**Your assignment:**
Every line of the data needs to be returned exactly.

▬▬▬▬▬▬

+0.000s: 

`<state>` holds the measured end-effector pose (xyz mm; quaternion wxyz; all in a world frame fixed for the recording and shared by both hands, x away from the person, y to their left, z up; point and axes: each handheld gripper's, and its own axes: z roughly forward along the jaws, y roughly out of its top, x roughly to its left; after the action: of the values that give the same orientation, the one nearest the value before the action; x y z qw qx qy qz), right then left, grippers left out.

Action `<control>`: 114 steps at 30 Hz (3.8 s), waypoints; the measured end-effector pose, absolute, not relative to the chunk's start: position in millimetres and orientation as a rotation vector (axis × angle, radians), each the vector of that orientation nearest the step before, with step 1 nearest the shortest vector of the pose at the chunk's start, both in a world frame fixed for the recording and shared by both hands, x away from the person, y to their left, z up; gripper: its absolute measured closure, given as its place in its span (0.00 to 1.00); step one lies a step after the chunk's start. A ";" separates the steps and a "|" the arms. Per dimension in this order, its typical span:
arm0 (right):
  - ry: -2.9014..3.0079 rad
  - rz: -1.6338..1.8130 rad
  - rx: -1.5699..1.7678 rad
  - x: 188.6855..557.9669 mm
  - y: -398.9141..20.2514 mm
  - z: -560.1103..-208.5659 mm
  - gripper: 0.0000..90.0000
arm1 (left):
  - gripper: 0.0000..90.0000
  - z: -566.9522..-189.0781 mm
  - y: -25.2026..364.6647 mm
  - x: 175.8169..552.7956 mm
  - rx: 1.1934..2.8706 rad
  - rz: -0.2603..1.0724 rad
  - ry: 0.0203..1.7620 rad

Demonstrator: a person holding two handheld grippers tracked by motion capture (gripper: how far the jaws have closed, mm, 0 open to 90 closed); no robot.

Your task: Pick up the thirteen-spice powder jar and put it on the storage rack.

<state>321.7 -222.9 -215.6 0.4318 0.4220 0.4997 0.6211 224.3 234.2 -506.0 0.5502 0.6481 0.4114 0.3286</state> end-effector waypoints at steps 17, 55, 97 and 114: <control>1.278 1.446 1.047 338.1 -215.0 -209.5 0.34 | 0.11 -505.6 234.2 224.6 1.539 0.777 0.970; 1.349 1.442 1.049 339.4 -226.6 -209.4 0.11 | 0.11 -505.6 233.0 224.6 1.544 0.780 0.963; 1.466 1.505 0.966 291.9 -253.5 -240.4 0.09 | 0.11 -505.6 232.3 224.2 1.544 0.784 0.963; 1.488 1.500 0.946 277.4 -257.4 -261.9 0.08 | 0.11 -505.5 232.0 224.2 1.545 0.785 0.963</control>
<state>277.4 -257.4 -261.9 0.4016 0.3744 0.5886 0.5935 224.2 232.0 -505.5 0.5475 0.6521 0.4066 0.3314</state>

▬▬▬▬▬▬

**Exercise solution:**
+0.000s: 

`<state>` holds the measured end-effector pose (xyz mm; quaternion wxyz; all in a world frame fixed for the recording and shared by both hands, x away from the person, y to their left, z up; point and axes: each handheld gripper's, and its own axes: z roughly forward along the jaws, y roughly out of its top, x roughly to its left; after the action: of the values that give the same orientation, the one nearest the value before the action; x y z qw qx qy qz), right then left, grippers left out.

Action `<control>`: 114 steps at 30 Hz (3.8 s), waypoints; the measured end-effector pose, absolute, not relative to the chunk's start: position in millimetres and orientation as a rotation vector (axis × angle, radians), each the vector of that orientation nearest the step before, with step 1 nearest the shortest vector of the pose at the chunk's start, both in a world frame fixed for the recording and shared by both hands, x away from the person, y to their left, z up; gripper: its absolute measured closure, given as its place in its span (0.00 to 1.00); step one lies a step after the chunk's start. A ";" separates the steps and a "|" the arms. Per dimension in this order, its typical span:
arm0 (right):
  - ry: -2.9014..3.0079 rad
  - rz: -1.6338..1.8130 rad
  - rx: -1.5699..1.7678 rad
  - x: 188.6855..557.9669 mm
  - y: -398.9141..20.2514 mm
  - z: -560.1103..-208.5659 mm
  - gripper: 0.0000..90.0000
arm1 (left):
  - gripper: 0.0000..90.0000
  - z: -566.9522..-189.0781 mm
  - y: -25.2026..364.6647 mm
  - x: 175.8169..552.7956 mm
  - rx: 1.1934..2.8706 rad
  - rz: -0.2603..1.0724 rad
  - ry: 0.0203..1.7620 rad

Demonstrator: a person holding two handheld grippers tracked by motion capture (gripper: how far the jaws have closed, mm, 0 open to 90 closed); no robot.

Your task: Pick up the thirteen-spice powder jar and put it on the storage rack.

<state>321.7 -222.9 -215.6 0.4318 0.4220 0.4997 0.6211 224.3 234.2 -506.0 0.5502 0.6481 0.4114 0.3286</state> end-effector waypoints at steps 17, 55, 97 and 114: <control>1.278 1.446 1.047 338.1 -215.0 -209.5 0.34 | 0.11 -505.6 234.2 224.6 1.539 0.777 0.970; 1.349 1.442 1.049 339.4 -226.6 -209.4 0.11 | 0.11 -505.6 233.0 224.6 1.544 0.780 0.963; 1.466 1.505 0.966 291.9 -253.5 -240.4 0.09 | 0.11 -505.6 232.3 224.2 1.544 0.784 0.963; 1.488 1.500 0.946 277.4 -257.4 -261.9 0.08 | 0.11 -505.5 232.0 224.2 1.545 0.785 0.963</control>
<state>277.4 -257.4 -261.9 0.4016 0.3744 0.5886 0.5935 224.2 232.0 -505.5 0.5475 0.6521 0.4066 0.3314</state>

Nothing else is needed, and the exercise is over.